++++ MATERIAL FOR THIS TASK ++++

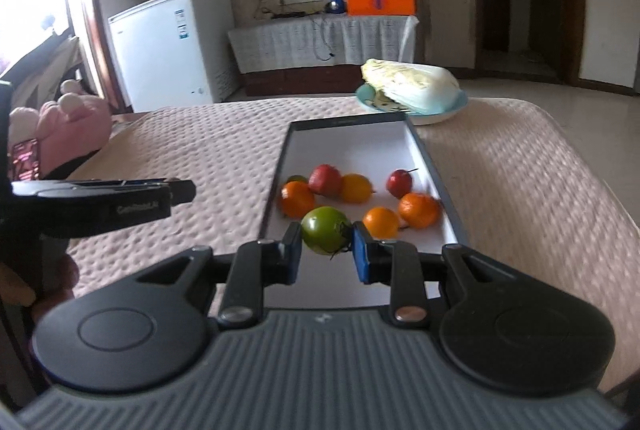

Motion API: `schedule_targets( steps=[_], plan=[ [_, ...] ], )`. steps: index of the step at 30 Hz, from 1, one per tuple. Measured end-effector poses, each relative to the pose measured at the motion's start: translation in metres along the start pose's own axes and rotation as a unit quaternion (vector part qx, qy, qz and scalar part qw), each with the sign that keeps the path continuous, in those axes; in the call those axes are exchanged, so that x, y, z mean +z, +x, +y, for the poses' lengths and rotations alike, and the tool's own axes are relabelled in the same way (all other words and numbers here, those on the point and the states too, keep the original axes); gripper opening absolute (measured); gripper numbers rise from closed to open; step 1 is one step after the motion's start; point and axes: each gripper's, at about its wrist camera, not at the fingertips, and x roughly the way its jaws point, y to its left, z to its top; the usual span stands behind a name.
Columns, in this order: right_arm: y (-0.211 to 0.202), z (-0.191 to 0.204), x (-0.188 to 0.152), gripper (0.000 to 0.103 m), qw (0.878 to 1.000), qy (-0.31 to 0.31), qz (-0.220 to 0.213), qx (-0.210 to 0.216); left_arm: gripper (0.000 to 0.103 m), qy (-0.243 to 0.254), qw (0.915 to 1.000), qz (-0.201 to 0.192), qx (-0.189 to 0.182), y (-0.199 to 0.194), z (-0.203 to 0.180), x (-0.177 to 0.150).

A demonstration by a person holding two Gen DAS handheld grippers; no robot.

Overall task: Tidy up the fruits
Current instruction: 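Carry the kiwi over the box with the left tool while the right tool carries the lime, then open the left tool to drop the kiwi while the right tool releases the lime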

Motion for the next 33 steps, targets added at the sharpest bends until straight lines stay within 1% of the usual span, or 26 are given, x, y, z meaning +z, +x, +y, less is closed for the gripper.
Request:
schedule_targets(
  steps=[4,8,15,22,27,31,33],
  plan=[
    [0.003,-0.008,0.002,0.030,1.000,0.014,-0.001,-0.008,0.027,-0.020,0.9993,-0.005,-0.031,0.000,-0.004,0.005],
    [0.007,-0.008,0.005,0.030,1.000,0.014,0.001,-0.014,0.027,-0.007,0.9987,-0.013,-0.049,0.000,-0.015,0.009],
    [0.012,-0.013,0.006,0.030,1.000,0.012,0.004,-0.023,0.027,0.016,0.9970,-0.011,-0.075,0.005,-0.043,0.013],
    [0.019,-0.019,0.007,0.030,0.999,0.012,0.013,-0.032,0.027,0.036,0.9948,-0.009,-0.095,0.032,-0.072,0.026],
    [0.027,-0.019,0.007,0.030,0.999,0.006,0.023,-0.036,0.027,0.048,0.9922,0.001,-0.115,0.051,-0.089,0.029],
    [0.038,-0.022,0.009,0.030,0.999,-0.001,0.027,-0.045,0.027,0.046,0.9920,0.008,-0.117,0.066,-0.094,0.032],
    [0.042,-0.026,0.010,0.030,0.998,0.006,0.032,-0.048,0.027,0.046,0.9919,0.013,-0.118,0.073,-0.096,0.033]
  ],
)
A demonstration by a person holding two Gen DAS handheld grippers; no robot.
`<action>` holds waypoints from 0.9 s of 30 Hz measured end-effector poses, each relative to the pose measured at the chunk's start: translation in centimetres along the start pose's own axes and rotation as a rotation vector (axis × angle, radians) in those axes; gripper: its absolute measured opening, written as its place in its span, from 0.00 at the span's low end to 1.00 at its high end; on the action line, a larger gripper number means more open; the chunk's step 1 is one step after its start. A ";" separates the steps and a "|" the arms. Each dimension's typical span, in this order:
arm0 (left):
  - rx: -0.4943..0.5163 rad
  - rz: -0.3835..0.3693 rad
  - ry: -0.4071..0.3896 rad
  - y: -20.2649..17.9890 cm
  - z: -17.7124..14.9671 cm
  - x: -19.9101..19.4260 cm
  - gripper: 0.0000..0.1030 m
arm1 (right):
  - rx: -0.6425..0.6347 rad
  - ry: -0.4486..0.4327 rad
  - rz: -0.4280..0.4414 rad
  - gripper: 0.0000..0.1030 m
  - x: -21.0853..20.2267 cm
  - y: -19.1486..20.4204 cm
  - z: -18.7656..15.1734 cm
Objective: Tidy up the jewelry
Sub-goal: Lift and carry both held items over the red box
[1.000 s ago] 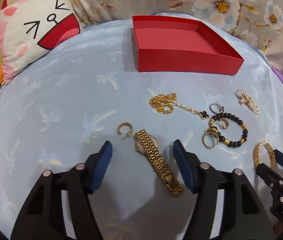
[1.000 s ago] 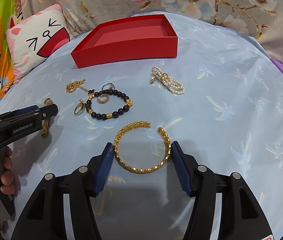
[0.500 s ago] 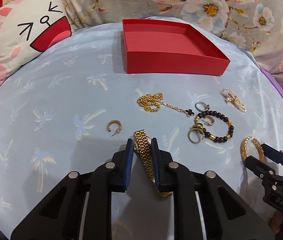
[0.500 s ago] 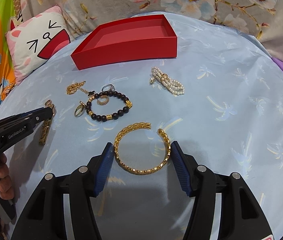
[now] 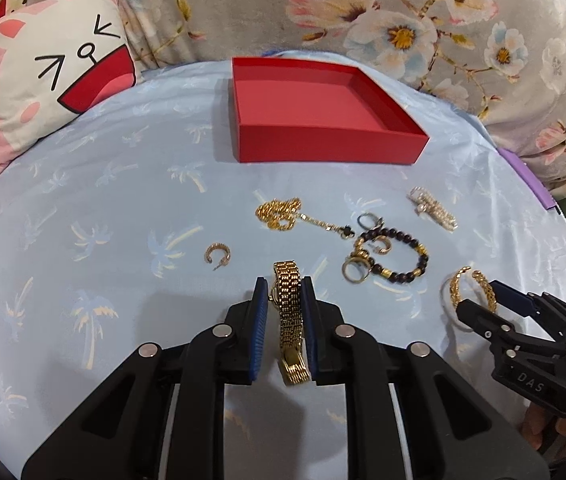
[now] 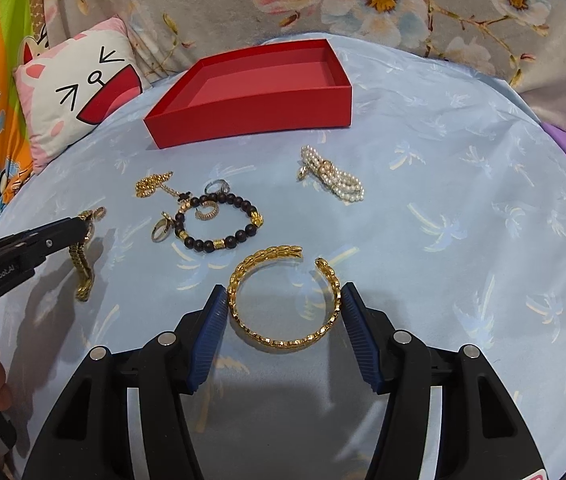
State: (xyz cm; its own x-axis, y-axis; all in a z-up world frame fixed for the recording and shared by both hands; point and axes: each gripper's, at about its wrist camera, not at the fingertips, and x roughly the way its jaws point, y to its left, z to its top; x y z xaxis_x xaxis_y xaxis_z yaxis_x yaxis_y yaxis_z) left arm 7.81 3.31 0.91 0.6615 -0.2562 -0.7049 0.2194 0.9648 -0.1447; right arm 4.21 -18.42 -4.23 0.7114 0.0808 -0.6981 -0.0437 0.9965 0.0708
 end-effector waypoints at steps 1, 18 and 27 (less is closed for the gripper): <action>0.003 -0.011 -0.008 -0.1 0.4 -0.4 0.15 | 0.001 -0.008 0.003 0.55 -0.3 -0.1 0.3; 0.095 -0.093 -0.189 -1.8 14.9 -0.2 0.15 | -0.020 -0.086 0.045 0.55 1.3 -1.5 16.3; 0.078 -0.083 -0.169 -1.0 22.7 8.4 0.16 | 0.062 -0.005 0.080 0.55 11.1 -2.5 25.1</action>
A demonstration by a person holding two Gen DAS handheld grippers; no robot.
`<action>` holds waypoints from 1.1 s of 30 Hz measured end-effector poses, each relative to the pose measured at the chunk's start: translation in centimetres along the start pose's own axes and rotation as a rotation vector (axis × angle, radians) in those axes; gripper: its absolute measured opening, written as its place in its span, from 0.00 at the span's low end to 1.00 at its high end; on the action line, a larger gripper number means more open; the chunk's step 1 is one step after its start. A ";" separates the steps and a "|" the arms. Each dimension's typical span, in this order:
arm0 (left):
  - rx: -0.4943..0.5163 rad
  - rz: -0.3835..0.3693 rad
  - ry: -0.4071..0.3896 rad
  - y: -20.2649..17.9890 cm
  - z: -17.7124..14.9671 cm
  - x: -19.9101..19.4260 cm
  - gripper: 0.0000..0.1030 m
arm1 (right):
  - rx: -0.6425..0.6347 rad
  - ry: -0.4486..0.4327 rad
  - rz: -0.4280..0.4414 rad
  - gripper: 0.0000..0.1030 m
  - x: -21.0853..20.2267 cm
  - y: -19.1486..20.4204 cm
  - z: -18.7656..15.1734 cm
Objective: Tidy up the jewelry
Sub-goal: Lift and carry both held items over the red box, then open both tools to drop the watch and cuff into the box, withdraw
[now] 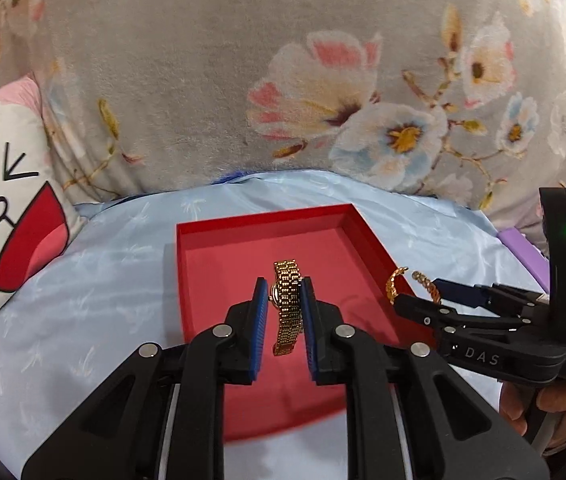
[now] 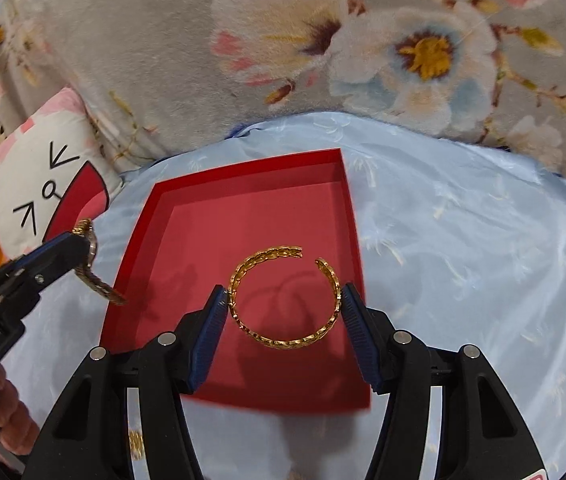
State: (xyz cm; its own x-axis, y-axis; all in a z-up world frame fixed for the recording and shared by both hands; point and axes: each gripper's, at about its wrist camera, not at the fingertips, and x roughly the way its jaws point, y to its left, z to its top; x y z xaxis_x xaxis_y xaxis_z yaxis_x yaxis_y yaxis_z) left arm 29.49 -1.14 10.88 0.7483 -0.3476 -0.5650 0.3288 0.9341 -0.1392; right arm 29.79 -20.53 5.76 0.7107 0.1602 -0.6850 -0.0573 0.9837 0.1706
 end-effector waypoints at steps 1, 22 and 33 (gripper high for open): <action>-0.008 -0.011 0.014 0.4 0.5 1.4 0.16 | 0.008 0.016 0.004 0.55 1.1 -0.2 0.7; -0.141 0.128 0.008 4.7 4.1 11.1 0.42 | 0.029 0.080 -0.077 0.57 10.5 -0.1 5.7; -0.173 0.082 0.003 5.9 1.2 4.6 0.63 | -0.038 0.000 -0.042 0.60 5.0 0.3 2.3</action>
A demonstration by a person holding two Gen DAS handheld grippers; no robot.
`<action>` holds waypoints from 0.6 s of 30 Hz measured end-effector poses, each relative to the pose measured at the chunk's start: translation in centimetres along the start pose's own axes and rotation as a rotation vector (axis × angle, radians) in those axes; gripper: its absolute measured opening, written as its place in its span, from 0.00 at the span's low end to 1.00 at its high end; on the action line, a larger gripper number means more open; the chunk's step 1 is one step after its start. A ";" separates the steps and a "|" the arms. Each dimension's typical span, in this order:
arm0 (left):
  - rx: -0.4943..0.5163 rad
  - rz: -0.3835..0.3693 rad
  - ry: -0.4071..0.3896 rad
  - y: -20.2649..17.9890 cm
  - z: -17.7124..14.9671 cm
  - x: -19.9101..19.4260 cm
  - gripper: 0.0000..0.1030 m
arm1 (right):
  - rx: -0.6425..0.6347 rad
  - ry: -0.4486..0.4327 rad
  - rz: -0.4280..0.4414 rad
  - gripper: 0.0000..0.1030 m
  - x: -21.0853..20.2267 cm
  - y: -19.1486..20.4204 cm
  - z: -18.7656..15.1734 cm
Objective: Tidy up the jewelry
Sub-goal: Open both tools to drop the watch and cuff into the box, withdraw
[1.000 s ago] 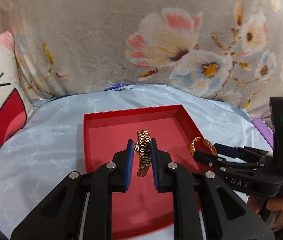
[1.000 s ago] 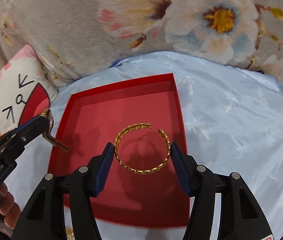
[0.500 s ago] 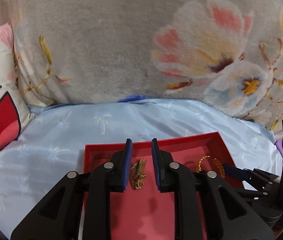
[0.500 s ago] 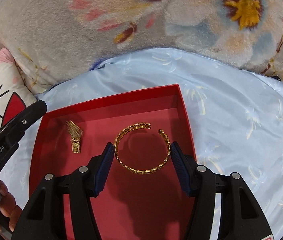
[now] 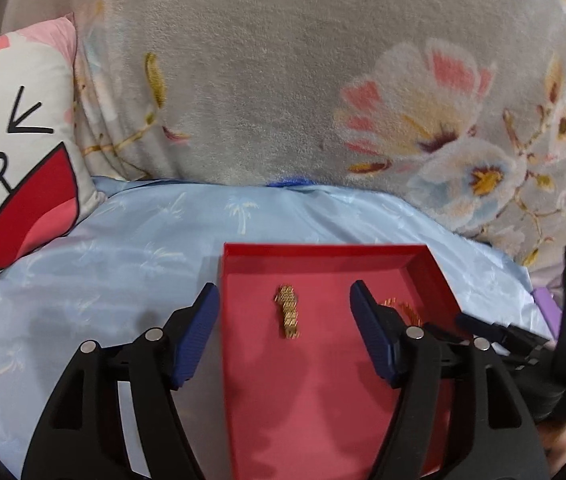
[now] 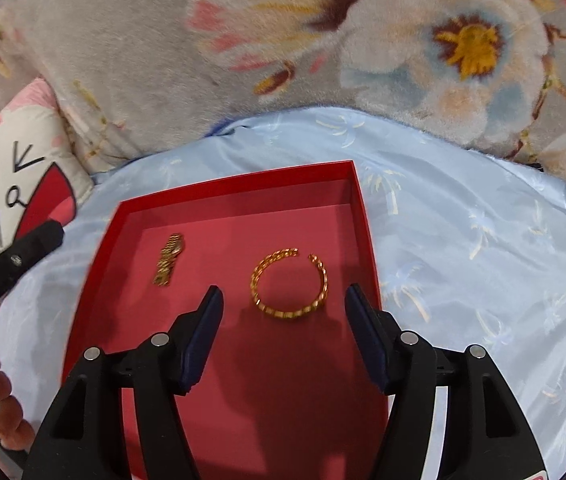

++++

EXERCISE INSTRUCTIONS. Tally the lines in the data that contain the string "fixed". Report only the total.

TASK ANSWER. 2